* _Directions for this task_: Note each line of the entries that includes "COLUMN". Then copy those lines.

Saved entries
..............................

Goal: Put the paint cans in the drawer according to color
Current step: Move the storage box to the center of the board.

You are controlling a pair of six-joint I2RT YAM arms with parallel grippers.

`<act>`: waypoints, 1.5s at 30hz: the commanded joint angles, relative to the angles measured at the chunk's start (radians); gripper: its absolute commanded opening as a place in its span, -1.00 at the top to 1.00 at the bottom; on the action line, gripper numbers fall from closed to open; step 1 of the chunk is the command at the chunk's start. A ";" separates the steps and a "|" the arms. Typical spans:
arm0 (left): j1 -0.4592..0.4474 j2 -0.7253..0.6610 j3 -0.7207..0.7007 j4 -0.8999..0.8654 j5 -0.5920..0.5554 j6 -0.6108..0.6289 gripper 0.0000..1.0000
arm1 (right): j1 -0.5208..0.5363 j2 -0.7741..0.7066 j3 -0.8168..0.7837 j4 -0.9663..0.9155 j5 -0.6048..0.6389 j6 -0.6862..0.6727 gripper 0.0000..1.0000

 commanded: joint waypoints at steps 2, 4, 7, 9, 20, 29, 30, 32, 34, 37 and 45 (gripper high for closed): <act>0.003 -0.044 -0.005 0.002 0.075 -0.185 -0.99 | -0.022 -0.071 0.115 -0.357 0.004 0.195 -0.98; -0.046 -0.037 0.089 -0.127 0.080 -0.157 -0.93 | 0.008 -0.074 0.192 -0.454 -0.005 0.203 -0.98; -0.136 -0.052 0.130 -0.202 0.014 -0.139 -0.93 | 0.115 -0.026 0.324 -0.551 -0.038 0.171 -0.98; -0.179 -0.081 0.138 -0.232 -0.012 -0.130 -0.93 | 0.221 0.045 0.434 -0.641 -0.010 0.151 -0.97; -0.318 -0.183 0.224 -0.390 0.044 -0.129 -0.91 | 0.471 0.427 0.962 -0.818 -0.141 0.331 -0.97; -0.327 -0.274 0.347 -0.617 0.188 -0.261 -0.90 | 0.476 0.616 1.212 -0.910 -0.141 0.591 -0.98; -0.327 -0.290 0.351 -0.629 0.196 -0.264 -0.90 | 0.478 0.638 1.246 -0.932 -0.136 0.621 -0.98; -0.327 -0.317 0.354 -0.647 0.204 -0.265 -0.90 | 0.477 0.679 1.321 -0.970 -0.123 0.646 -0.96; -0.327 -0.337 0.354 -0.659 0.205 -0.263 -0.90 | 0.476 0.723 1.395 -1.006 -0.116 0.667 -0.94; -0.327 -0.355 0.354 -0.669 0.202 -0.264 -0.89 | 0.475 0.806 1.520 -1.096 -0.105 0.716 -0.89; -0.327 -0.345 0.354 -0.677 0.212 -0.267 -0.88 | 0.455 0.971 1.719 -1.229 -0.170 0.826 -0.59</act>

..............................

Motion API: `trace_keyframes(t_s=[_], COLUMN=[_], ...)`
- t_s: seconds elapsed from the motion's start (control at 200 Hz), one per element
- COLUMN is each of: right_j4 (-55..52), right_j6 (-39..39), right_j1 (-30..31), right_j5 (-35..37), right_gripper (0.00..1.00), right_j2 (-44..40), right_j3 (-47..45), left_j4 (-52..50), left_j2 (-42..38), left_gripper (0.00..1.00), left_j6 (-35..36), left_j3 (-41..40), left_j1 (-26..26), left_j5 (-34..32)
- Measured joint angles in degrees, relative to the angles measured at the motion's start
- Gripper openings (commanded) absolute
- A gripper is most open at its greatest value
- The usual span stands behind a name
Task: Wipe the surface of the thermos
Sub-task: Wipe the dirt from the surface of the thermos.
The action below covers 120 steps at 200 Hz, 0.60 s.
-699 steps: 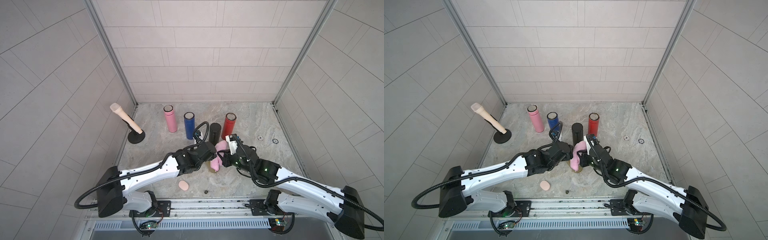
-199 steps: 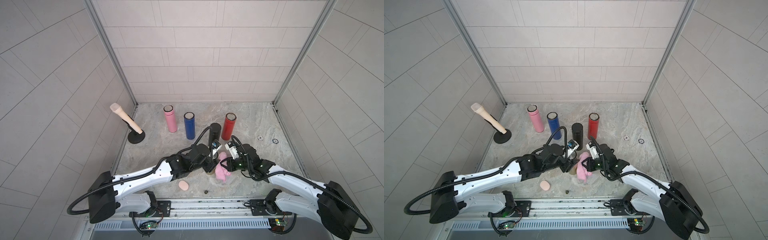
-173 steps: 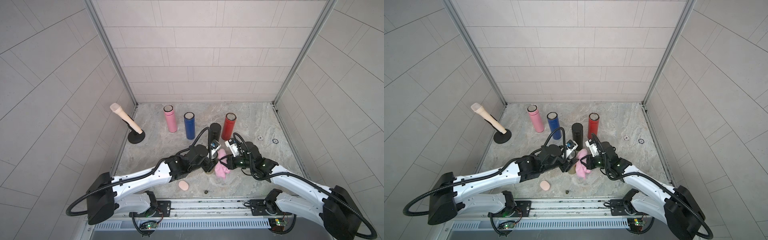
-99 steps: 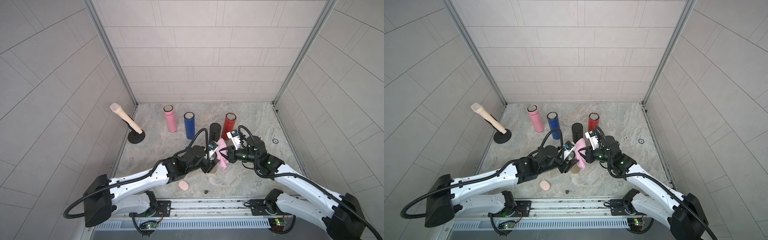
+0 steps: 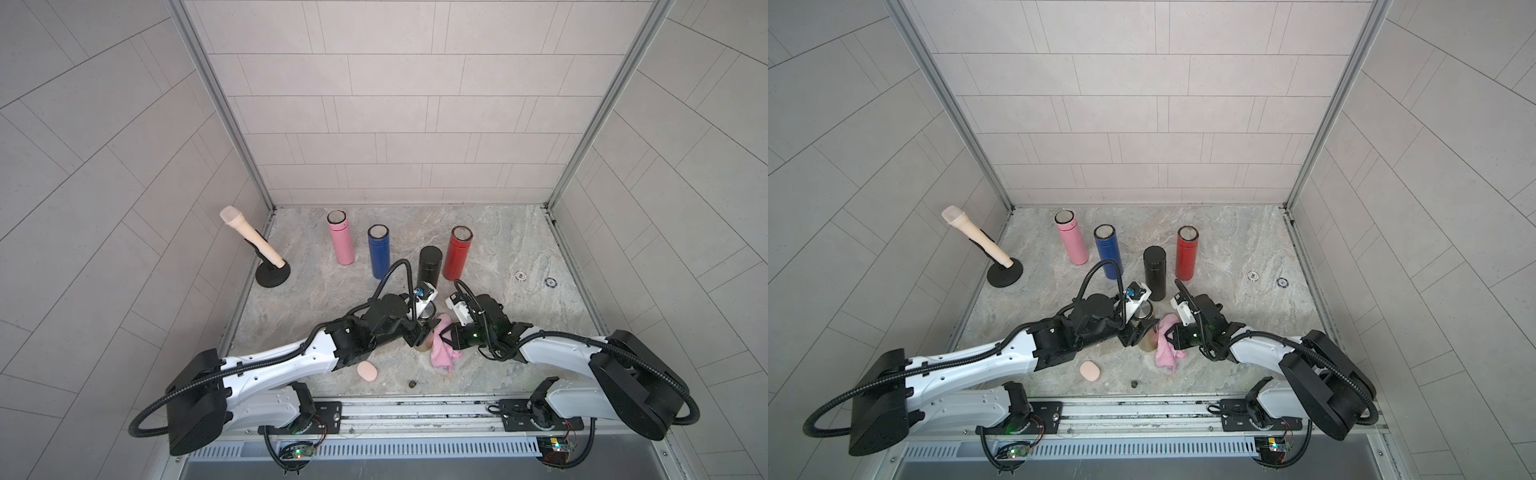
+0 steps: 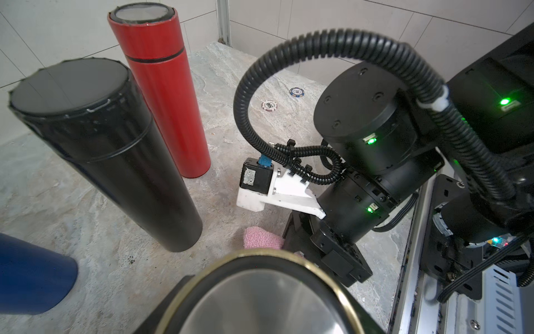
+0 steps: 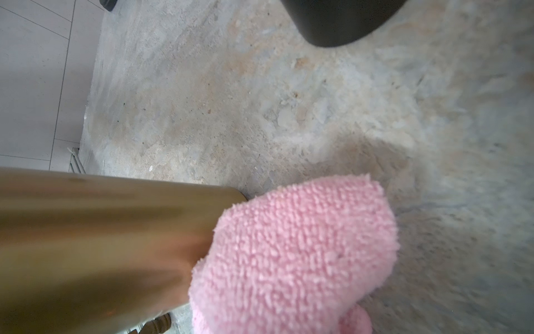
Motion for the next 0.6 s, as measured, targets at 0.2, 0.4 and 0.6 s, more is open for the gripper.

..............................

* _Task response_:
Motion API: `trace_keyframes(t_s=[_], COLUMN=[_], ...)`
- COLUMN is each of: right_j4 (-55..52), right_j6 (-39..39), right_j1 (-30..31), right_j5 (-35..37), right_gripper (0.00..1.00), right_j2 (-44..40), right_j3 (-47..45), left_j4 (-52..50), left_j2 (-42..38), left_gripper (0.00..1.00), left_j6 (-35..36), left_j3 (-41..40), left_j1 (-26..26), left_j5 (-34..32)

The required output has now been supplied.